十分趕巧,迎面便撞見芷秋歸來,更是故作心虛地將眉眼下垂,匆匆出去。
煙花之地,客人跳槽乃是常事,縱然對著花魁娘子,三五新鮮的也時有。芷秋稍思婉情方才羞赧翻霞的腮,便略起了疑,踱去臥房,果見陸瞻站在窗畔,一片背影半明半暗。
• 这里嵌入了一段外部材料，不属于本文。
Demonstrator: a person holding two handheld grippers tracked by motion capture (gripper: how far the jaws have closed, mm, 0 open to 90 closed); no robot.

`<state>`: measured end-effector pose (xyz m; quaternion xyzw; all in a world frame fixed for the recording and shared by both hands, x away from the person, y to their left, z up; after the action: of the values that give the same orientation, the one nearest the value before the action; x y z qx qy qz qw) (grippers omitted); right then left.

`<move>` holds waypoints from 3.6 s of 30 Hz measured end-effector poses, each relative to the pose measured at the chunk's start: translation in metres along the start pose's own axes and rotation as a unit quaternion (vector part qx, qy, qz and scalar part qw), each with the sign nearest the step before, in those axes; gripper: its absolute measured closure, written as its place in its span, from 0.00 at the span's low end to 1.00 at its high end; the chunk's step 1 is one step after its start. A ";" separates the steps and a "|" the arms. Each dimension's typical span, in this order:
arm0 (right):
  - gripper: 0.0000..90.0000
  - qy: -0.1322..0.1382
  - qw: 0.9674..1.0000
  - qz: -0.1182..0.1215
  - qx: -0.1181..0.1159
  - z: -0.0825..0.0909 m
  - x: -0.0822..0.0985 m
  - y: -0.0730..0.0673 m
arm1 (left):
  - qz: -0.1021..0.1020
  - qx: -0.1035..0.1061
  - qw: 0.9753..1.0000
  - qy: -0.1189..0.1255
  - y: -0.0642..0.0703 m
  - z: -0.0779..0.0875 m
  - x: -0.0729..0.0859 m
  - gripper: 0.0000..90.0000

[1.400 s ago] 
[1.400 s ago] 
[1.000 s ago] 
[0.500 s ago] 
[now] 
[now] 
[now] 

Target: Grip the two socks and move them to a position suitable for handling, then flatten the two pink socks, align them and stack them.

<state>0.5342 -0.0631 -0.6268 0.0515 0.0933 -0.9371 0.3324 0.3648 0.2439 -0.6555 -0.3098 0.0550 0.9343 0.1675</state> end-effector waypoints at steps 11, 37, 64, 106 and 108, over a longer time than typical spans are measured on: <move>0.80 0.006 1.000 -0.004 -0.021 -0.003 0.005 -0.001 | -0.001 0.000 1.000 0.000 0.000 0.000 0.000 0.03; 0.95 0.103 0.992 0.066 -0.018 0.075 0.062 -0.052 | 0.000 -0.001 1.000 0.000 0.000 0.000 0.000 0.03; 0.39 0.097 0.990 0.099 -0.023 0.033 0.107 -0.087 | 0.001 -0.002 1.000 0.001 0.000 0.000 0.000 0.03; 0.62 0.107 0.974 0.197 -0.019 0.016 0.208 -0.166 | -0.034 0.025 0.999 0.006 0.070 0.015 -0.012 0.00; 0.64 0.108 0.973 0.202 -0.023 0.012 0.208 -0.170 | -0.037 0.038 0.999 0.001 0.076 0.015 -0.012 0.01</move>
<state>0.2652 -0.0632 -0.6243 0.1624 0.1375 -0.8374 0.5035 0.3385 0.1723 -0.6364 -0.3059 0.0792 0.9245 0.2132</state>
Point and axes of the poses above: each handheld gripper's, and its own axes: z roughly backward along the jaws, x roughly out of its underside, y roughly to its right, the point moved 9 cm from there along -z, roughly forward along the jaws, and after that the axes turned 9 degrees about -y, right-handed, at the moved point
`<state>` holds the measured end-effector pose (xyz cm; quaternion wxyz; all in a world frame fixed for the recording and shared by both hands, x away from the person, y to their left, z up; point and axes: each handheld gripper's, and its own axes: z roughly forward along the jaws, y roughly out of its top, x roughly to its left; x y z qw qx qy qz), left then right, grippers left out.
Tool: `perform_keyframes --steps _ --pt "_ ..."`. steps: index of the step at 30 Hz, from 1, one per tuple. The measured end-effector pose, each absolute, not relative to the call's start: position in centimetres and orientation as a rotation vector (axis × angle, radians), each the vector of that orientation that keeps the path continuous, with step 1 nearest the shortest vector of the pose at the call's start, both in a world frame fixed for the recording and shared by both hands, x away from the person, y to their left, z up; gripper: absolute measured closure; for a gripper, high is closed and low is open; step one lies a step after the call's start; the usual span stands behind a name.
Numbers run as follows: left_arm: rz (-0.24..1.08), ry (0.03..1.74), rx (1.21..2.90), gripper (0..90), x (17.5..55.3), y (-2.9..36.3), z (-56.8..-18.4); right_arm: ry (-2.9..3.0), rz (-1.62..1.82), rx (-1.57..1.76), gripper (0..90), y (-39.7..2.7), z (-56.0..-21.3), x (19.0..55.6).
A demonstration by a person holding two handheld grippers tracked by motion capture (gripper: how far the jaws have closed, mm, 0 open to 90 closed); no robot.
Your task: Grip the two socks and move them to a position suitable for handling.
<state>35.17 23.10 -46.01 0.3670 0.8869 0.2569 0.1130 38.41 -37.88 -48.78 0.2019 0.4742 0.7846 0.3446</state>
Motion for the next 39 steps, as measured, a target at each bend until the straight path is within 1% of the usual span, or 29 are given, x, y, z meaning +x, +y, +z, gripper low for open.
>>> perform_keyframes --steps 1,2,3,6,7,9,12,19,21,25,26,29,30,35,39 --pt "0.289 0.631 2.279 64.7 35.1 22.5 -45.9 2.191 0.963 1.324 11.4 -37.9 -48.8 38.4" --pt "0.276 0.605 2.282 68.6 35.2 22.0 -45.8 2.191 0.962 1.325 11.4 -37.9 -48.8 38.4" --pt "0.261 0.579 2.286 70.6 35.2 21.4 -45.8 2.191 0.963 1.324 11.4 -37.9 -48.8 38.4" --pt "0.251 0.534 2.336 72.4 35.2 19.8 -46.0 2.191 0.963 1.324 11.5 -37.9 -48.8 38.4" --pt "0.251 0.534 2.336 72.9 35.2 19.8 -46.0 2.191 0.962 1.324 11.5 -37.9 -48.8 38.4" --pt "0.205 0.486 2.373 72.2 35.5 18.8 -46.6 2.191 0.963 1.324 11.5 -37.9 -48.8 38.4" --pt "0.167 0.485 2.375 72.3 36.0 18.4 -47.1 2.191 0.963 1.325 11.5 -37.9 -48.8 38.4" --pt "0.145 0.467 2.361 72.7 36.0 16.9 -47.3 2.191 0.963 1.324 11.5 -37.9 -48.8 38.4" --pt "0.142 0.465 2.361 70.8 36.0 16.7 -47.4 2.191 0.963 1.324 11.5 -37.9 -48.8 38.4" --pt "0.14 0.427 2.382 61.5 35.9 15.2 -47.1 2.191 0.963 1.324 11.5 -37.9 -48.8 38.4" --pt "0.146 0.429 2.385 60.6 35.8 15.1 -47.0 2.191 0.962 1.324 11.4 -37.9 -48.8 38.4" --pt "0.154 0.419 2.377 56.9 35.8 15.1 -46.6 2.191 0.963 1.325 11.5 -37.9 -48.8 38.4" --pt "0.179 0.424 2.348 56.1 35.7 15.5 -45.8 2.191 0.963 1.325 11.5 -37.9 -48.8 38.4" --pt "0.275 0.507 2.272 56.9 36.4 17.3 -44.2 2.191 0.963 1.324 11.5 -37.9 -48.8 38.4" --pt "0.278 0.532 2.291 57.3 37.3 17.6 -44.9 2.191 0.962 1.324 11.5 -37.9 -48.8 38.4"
聽見響動,他方旋身回來,記掛著芷秋走時不高興,便想對她安慰,滿腹親昵之語,出口卻是,「回來了?」
芷秋去時一肚子的氣,回來復添一肚子,坐到床沿,又見綃帳半撒,床上有凌亂摺痕,還有一條帕子在那裡,枕上還有脂痕,更添五臟酸、六腑亂,便暗匿了帕子,沒好氣,「你怎麼還不走?」
屋內只有幾盞暗釭,半明半昧地發顫。陸瞻想她大約還在生氣,含笑挨過去,「趕我走?」
「不敢,我們這裡沒有趕客的道理,」芷秋只覺胸口堵得慌,見他落下來,只將身子扭過去半背著,「只是往常這樣晚了,你也該走了不是?」
「……我,」陸瞻看著她半簾背影,半片香腮,本能地就想哄她高興,「今天不走了,好嗎?」
恰好兩個人都是有話悶著的性子,往常那些柔情蜜意盡摻著半真半假的玩笑,驟然認真起來,反而像根刺,「你還是走吧,誰還陪誰一輩子不成?」
夜風成陣,機關布愁,這原該是陸瞻苦等的一句話,眼下聽來,卻覺有錐心之痛,字字戳得他骨頭縫裡發疼,可即便如此,依然理智得叫人生恨。
待芷秋回神過來,哪還有他的影子?唯余簌簌搖動的水晶簾,似抽刀斷水水更流,紫魂抽去一片。